I have no idea what wore the finnish away.

Anyone else have this issue?

Thanks..Arnie


----------



## Mt Spokane Photography (Oct 5, 2012)

I have not had a problem, but I did read one complaint about the finish wearing rapidly.


----------



## bbasiaga (Oct 5, 2012)

Was that posted by this same guy on another forum? He's signed up recently on a few asking the same question. No other first hand experience has popped up yet. Mine is just a few weeks old, but looks fine.

-Brian


----------



## tbrand (Oct 5, 2012)

Actually, I'm having the exact same problem: I bought at the end of April and the finish on the bottom left is wearing away already.

I don't have it on me right now, but I'll post a pic sometime tomorrow. It was really bugging me too.


----------



## ck5dmkiii (Oct 6, 2012)

My paint on my battery grip is wearing off on my 5DMK3 

According to Canon (sent it in 2 weeks ago) its considered normal wear and tear and is not covered by warranty. Glad I pay $500.00 a year for tha CPS membership


----------



## Menace (Oct 6, 2012)

Mine has about 15,000 clicks but no major wear and tear yet. Would be interesting to see an image though.


----------



## NYCPHOTO (Oct 6, 2012)

Here are some pics of the wear..remember...this is a camera i got in May.


----------



## CharlieB (Oct 6, 2012)

Some folks would call that a badge of honor... not quite as bad a Willie Nelson's guitar....

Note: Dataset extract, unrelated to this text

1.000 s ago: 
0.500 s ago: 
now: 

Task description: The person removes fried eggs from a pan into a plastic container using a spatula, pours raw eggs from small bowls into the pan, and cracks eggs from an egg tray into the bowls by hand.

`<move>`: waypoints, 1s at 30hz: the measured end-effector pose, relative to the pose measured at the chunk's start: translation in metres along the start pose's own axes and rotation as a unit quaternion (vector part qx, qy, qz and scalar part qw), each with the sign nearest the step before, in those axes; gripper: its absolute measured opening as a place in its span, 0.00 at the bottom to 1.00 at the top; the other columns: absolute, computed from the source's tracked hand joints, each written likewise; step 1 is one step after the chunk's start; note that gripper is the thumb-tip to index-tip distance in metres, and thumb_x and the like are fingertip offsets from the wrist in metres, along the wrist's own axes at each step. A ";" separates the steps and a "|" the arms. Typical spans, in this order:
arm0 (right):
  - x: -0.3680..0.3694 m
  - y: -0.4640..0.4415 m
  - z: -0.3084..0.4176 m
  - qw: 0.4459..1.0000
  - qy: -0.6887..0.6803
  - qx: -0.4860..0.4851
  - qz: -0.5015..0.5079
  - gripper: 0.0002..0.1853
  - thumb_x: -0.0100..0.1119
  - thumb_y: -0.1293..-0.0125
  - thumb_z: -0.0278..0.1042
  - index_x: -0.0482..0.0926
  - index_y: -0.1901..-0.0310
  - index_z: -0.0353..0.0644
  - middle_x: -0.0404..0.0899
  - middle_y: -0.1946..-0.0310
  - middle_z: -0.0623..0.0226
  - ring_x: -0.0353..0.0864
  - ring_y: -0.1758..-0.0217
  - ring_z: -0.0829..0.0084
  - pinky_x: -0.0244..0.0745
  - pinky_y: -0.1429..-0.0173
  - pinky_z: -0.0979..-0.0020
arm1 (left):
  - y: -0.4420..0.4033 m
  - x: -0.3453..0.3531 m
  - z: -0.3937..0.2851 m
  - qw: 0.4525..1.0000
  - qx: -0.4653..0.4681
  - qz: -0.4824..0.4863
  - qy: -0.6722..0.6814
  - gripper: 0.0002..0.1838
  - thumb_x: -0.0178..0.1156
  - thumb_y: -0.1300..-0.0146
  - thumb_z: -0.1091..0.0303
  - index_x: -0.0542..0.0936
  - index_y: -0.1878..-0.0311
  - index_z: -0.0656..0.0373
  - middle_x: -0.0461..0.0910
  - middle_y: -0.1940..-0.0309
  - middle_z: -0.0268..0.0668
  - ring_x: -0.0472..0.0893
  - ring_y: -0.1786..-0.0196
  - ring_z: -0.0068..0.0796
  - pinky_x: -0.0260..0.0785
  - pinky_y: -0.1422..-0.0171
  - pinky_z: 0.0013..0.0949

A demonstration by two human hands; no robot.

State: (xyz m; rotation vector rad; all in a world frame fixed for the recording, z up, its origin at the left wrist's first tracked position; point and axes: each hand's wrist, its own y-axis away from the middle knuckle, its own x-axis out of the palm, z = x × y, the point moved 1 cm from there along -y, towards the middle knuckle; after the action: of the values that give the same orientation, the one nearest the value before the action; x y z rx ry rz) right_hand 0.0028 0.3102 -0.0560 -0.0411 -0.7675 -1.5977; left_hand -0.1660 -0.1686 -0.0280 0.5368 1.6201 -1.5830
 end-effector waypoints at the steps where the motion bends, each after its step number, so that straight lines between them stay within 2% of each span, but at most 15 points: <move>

I've had black Nikons back in the day... much much worse. I remember one Nikkormat FT2 that was... way more brass than black.... I kept that camera with me daily with 35/2.0 on it "just in case"

First wear is always the hardest to stomach. Just keep goin' with the flow.


----------



## NYCPHOTO (Oct 6, 2012)

yes..when it represents years of hard shooting...but in less the 6 months....??


----------



## bbasiaga (Oct 6, 2012)

Stinks when you don't have a nice camera to take a nice picture of your...camera...doesn't it? lol.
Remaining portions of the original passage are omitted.